Is AI taking away jobs?
Recently, it has been all over the news, companies laying people off from jobs left and right, but guess who the usual suspect is -- AI. Now, people are moaning with fear that AI has taken jobs from humans, creating mass layoffs, and that no jobs will be left for any human to do, especially Gen Z. The fear of "no human jobs" is entirely unfounded; it is the usual suspects, the same doomsday narrative dating back to the 1950s. They are the same people who said the internet, calculators, and laptops would ruin us all. Unbelievably, it has been quite the contrary, according to Stanford's AI Index 2025, which reports that AI is not a scary monster after all, but in fact is adding jobs in all sectors. Is AI creating more jobs, or taking them from workers? Which one is it?
Think about it this way: the jobs that exist today were created decades ago, and decades ago, those previously-held jobs were indeed replaced by technology. Because of consumer market demands, AI created consumer content on digital phones, the app economy, and the Internet of Things, which enabled more job creation. However, let the usual suspects tell it: Is rapid AI job placement correlated with recent unemployment? It is not. And does correlation imply causation? No, not necessarily. Edson and Black reported that 97 million jobs were created in 2025 by AI. Undoubtedly, the doomsayers' misconception that AI is curtailing job growth is being disproved, as AI is projected to create over 97 million jobs by 2025, while simultaneously displacing jobs from humans.
Put it this way: every time AI takes one job, it adds another job role for humans, The problem is that while AI critics bemoan from the rooftops that humans cannot keep up with AI, the opposite is true. All we have to do is look back to the early 1970s, the early 1990s, the mid-2000s, and our current day to see that jobs are created, not lost due to computers and automation, as Jack Kelly from Forbes pointed out last year. The impact of AI will be no different.
Consider this: less than a decade ago, roles such as content creators, digital influencers, social media directors, and the app economy did not exist. These are all jobs that the advent of AI has created. The doomsdayers created zero jobs. The emergence of jobs created by AI, such as data analysts, machine learning engineers, and AI ethicists, along with the transformation of economic development of local bakeries, restaurants, and coffee shops, connected to technology, amplify their business offerings by hiring ancillary supplemental services enabled by AI; this is a testament to the engine of human energy and focus when augmented by the functions and scale of artificial intelligence. These remarkable job creations have been ongoing since the commercial advent of computers in the 1950s. While technology -- such as AI and machine learning -- has been taking jobs, new jobs and career fields have been created simultaneously.

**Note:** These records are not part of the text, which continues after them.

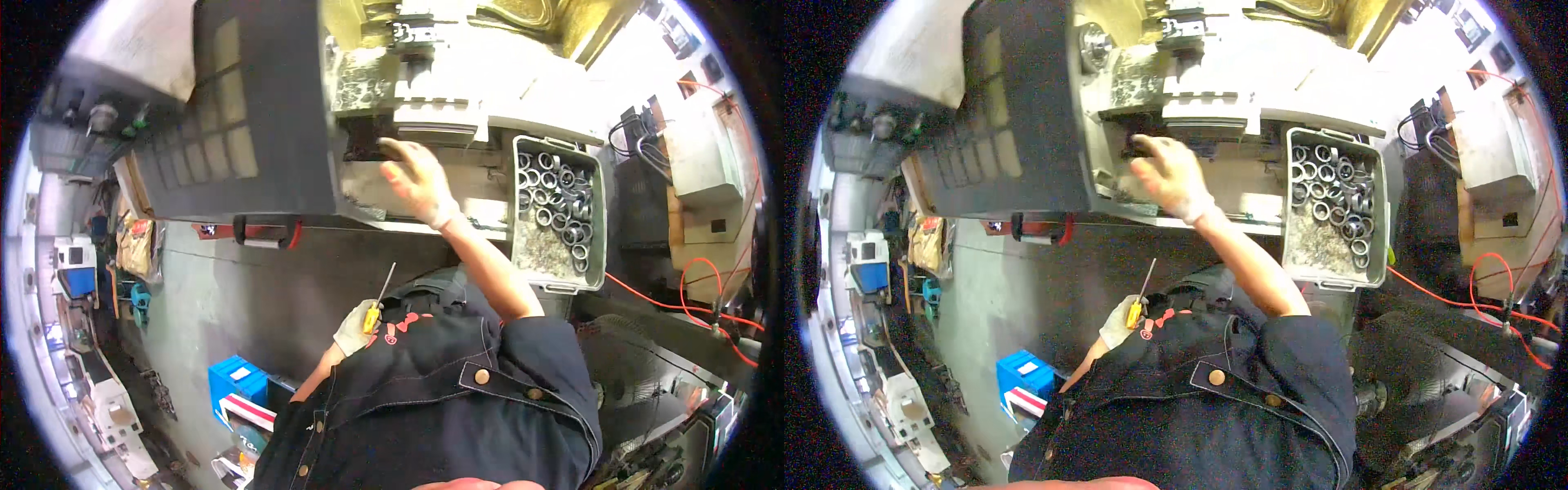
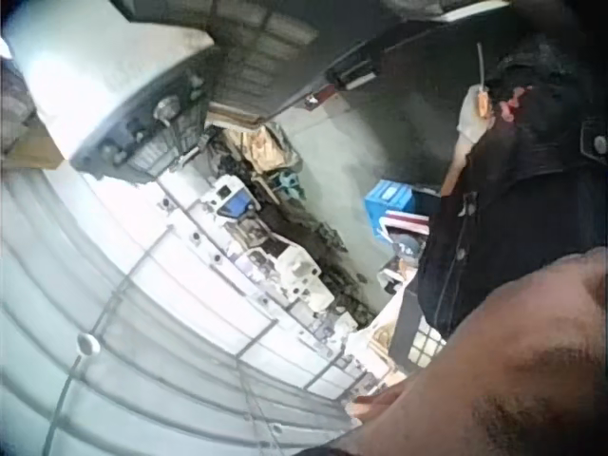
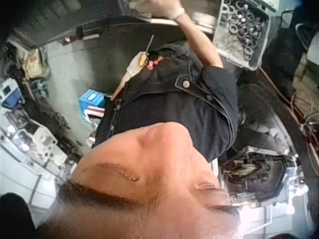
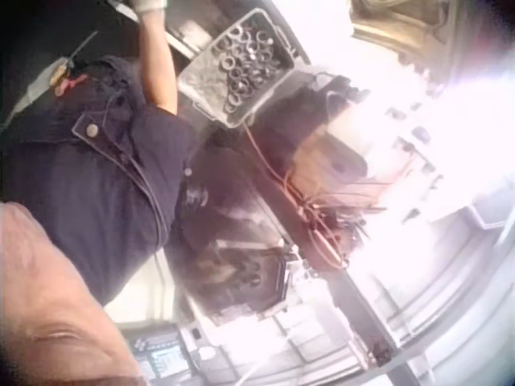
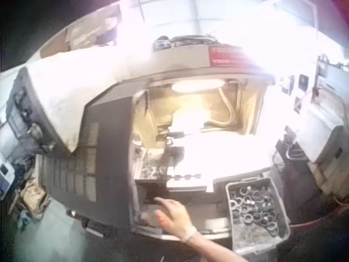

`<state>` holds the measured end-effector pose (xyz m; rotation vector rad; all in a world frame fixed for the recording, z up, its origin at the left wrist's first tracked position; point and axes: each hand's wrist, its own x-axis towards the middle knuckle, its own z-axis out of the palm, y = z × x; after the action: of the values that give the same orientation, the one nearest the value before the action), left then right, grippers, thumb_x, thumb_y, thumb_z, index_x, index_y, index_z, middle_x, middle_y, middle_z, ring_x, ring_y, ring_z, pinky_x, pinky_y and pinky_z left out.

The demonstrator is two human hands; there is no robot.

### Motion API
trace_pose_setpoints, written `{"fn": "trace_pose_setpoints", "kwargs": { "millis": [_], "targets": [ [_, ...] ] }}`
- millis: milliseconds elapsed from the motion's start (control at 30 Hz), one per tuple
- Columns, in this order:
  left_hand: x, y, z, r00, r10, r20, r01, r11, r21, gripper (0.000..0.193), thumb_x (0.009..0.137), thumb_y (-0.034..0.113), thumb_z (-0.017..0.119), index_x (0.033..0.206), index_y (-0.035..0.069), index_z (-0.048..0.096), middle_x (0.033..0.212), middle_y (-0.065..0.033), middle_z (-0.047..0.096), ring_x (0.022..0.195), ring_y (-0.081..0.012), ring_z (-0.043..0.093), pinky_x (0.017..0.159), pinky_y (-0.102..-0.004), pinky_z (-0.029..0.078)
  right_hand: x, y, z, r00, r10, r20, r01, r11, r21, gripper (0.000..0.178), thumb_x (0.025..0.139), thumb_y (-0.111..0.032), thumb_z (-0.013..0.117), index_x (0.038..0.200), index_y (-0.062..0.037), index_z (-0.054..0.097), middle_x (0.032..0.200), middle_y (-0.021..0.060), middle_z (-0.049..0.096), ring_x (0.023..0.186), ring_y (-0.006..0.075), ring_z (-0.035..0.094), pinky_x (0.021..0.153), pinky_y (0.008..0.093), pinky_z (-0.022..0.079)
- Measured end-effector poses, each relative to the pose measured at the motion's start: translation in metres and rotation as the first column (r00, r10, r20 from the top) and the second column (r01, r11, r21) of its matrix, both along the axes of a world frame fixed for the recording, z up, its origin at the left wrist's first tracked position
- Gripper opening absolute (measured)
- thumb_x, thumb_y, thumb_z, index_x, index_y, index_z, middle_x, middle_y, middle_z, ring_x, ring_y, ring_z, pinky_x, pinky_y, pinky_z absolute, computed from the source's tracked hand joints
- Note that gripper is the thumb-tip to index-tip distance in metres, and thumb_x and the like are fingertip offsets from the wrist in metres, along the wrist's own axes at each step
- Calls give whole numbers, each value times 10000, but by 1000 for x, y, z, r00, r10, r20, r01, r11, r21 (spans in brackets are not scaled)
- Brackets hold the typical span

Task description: The person operates a CNC lathe, repeatedly loading small metal rings into the chuck, using a screwdriver to secure them, and then removing the rings after processing. The person places the processed rings into a tray and continues the cycle with new rings from a nearby container.

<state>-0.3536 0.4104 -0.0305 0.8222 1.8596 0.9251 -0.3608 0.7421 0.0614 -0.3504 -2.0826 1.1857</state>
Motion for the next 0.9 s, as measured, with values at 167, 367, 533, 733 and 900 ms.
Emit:
{"fn": "trace_pose_setpoints", "kwargs": {
  "millis": [167,367,533,733,900],
  "targets": [
    [16,55,-6,986,-3,-165,5,1000,16,474,664,-29,646,1110,68,520,898,-71,597,817,-201,585,739,-315,489,109,159,-103,780,-610,135,580,787,209,352,771,-241,637,1046,-22,653,1011,174,657,983,317,606,889,404,459],
    [15,131,33,969,210,128,-217,976,39,386,726,76,618,1099,57,518,838,-1,530,793,-92,516,708,-240,448,213,277,-187,263,-829,493,428,558,711,456,758,-412,656,1017,-37,675,1081,191,636,1032,333,589,923,412,449],
    [-16,191,33,854,459,244,-502,851,156,380,722,-44,608,1084,51,545,837,12,558,730,-68,515,657,-207,438,198,286,-216,415,-809,416,540,587,603,353,740,-371,690,821,-27,692,1017,164,663,946,311,623,821,419,473],
    [-40,195,-8,756,524,391,-597,797,87,336,713,-34,643,1023,64,558,854,11,564,774,-96,529,701,-224,447,181,253,-217,482,-872,80,783,388,-486,355,827,-288,652,1012,16,643,978,86,663,854,218,611,787,355,469],
    [-42,208,-5,788,438,432,-481,876,-10,222,755,32,638,950,80,544,752,13,526,622,-95,504,582,-237,448,188,241,-213,564,-797,-215,-166,145,-975,259,838,-266,645,949,-32,643,916,90,675,859,221,639,685,346,526]
  ]
}}
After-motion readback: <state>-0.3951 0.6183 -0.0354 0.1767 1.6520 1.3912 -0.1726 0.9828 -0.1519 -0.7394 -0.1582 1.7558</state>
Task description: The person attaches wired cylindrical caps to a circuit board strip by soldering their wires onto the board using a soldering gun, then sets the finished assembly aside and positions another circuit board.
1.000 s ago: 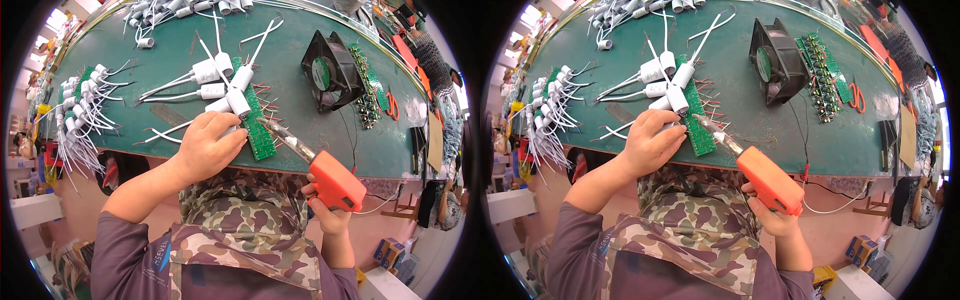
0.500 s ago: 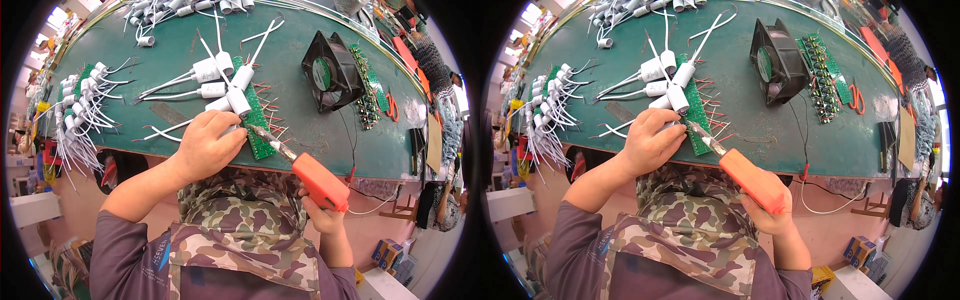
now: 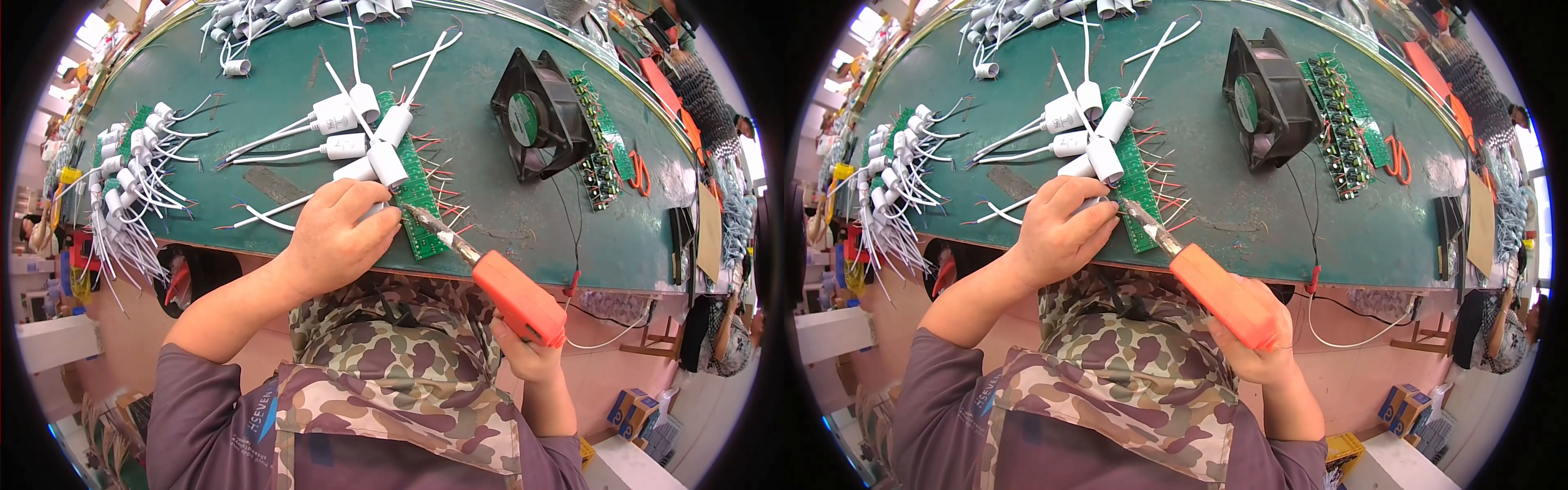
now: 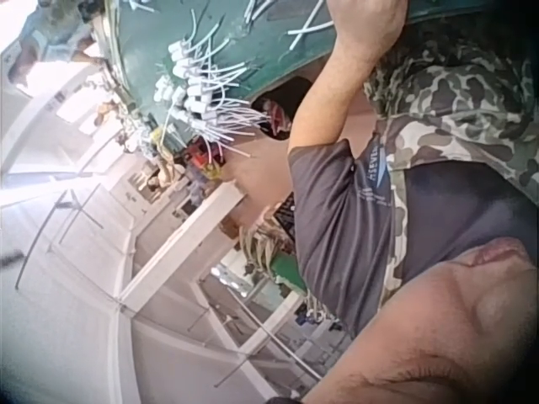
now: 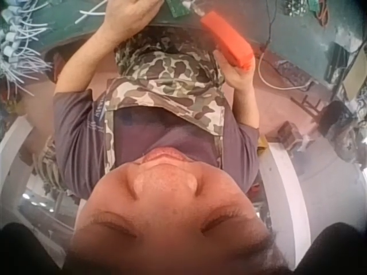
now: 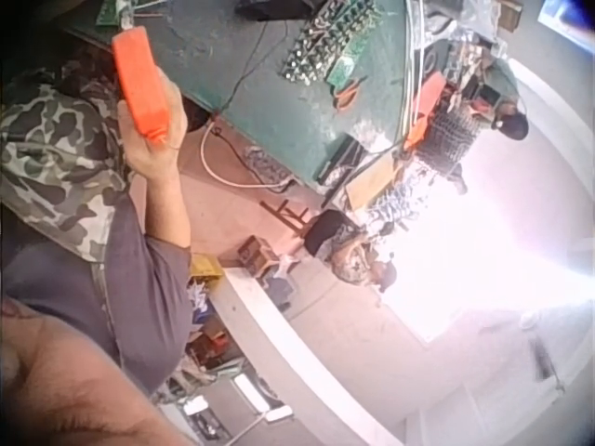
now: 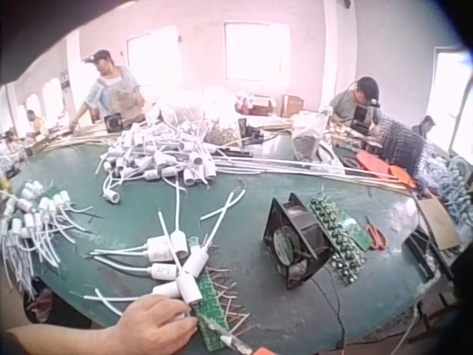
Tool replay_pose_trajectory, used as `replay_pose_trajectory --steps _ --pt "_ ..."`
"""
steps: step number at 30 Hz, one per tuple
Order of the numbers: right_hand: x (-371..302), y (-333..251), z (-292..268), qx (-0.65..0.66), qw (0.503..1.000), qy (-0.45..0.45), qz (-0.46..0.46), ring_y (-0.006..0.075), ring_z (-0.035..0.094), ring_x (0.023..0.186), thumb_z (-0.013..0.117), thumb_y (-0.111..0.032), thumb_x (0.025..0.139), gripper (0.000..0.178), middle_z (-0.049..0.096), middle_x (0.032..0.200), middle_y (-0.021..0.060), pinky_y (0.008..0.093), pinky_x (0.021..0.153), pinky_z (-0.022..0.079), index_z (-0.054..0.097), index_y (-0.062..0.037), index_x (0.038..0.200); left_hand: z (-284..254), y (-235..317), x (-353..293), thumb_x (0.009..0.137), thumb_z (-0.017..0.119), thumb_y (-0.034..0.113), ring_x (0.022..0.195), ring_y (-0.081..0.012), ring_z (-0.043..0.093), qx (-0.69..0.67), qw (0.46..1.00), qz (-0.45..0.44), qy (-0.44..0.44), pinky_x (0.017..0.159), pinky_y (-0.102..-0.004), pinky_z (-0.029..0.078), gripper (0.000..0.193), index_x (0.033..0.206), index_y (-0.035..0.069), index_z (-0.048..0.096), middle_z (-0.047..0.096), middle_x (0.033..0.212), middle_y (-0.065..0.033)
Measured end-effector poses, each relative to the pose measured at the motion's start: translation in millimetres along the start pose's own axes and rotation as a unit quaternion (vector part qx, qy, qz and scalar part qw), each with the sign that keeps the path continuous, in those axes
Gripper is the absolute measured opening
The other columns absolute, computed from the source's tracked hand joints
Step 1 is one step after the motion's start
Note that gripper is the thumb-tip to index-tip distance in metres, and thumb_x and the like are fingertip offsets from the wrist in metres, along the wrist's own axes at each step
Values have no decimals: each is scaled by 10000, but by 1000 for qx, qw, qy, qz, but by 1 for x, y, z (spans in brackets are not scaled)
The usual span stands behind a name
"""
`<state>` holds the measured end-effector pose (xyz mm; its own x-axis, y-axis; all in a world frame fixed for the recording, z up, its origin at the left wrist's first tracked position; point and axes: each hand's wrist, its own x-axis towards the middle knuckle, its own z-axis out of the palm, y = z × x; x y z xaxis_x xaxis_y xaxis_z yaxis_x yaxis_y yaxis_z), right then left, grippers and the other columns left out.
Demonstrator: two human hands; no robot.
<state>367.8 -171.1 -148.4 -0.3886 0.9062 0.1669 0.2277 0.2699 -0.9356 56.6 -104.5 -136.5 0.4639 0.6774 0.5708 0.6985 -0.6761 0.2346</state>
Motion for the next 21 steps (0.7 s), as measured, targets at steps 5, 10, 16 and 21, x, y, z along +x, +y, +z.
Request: replay_pose_trajectory --steps 5,10,16,21 --pt "-4 -3 0 57 997 47 25 278 647 1003 698 -10 800 404 661 1148 165 366 877 493 602 38 1190 1 0 0 709 741 65 835 -291 597 4 1000 0 1 714 -391 492 250 937 41 644 593 979 -103" --pt "-1 -14 -2 65 994 77 32 254 643 937 678 -3 814 334 666 1131 173 339 830 490 646 42 1143 -1 -1 -3 706 742 70 837 -288 597 0 1000 -1 -1 719 -397 489 253 940 45 647 595 979 -102" --pt "0 -4 -7 57 997 35 -24 199 625 807 672 16 814 431 638 1136 221 330 740 521 555 77 1224 -1 1 0 708 738 72 832 -288 597 -3 1000 -3 0 722 -395 488 245 936 44 650 597 971 -100" --pt "-1 -4 -5 70 997 33 -6 201 618 800 659 28 821 413 640 1080 196 333 728 518 554 86 1216 0 2 1 701 730 75 828 -274 591 3 1000 -5 8 719 -394 482 232 911 60 633 586 973 -88"
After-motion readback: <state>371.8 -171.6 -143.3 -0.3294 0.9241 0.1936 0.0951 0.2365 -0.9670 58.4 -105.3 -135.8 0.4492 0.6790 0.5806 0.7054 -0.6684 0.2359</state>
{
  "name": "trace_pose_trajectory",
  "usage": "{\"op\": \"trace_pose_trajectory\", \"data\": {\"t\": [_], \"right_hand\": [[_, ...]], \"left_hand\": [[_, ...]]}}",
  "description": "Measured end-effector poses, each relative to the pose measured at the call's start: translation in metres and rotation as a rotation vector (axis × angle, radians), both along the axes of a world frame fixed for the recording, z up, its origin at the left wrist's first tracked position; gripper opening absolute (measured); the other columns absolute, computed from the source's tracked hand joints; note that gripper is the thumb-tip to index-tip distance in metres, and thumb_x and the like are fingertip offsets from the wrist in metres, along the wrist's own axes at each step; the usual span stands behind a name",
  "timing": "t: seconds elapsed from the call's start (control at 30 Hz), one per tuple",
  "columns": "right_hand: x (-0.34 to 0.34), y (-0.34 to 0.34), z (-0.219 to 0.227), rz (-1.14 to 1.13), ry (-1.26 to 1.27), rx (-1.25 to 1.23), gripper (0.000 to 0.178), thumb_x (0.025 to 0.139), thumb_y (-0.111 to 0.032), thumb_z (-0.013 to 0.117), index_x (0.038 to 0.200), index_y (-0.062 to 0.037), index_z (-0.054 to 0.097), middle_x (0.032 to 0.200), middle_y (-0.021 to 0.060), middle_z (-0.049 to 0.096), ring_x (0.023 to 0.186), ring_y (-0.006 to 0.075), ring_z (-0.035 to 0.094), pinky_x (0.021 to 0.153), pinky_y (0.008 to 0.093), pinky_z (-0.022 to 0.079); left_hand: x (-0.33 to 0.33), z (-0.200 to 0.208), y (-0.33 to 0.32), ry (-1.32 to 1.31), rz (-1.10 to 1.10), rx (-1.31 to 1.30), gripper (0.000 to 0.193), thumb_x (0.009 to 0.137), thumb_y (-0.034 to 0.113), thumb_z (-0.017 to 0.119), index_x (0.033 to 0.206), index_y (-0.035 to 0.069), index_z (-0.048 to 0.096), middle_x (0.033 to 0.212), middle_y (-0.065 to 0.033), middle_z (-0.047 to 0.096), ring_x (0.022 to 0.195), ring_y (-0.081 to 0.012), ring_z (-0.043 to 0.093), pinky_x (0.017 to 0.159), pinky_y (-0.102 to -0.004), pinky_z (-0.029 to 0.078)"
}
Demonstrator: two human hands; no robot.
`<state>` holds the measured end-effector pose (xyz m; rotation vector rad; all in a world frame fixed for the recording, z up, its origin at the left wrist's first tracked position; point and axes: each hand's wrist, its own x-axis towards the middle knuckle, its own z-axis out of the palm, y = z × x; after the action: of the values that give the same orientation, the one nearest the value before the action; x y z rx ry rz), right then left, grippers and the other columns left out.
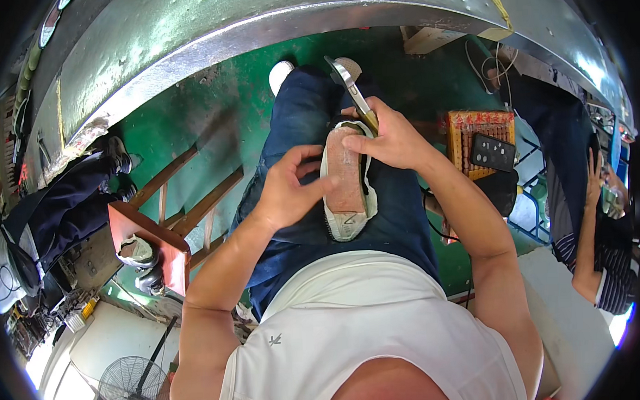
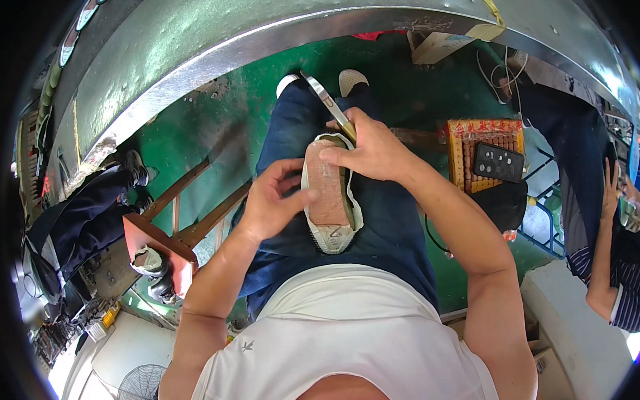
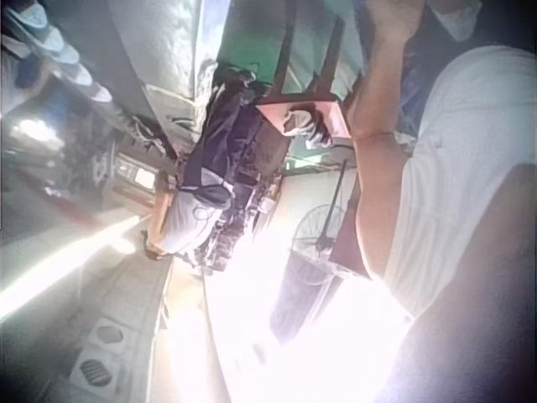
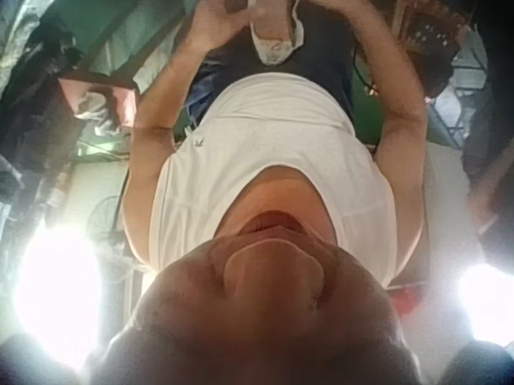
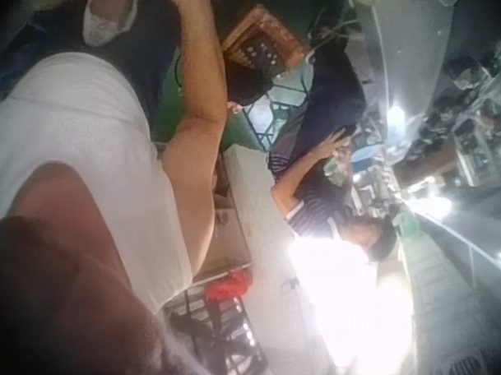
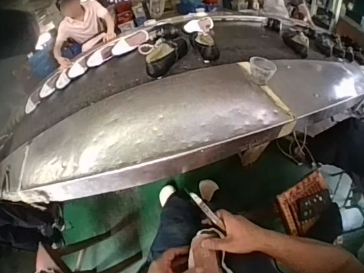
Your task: Pulling shoe upper material over a last using a pincer tool and placing finished components on a conveyor belt.
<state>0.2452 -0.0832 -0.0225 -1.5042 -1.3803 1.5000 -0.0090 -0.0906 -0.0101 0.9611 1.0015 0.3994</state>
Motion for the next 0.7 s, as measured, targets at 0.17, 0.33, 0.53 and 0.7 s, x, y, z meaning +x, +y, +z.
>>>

Doomsayers legitimately question whether job creation can keep pace with AI-driven job replacement. In other words, can business owners create new job roles faster than AI can replace humans? Yes -- I just say "Uber." We would be hailing for a Yellow Taxi if it were not for AI-driven technology. Think about how people earn extra money doing ridesharing. Were ridesharing jobs around more than 10 years ago? No -- AI created it.
The AI critics keep pushing the victim agenda on human job seekers, portraying AI as a sinister job taker at a workplace near you, when AI has created far more jobs than it has taken. But you all know the real elephant in the room. That is, people are leaving the workplace to enter the highly AI-enabled gig economy. The gig economy is the hottest thing now, really. It never ceases to amaze me how most media now look at a whole economy -- the gig economy and the app economy -- that has created more jobs than entire small countries, let alone the number of jobs created by the doomsayers. So let us give AI what it is -- and that is the power of job creation.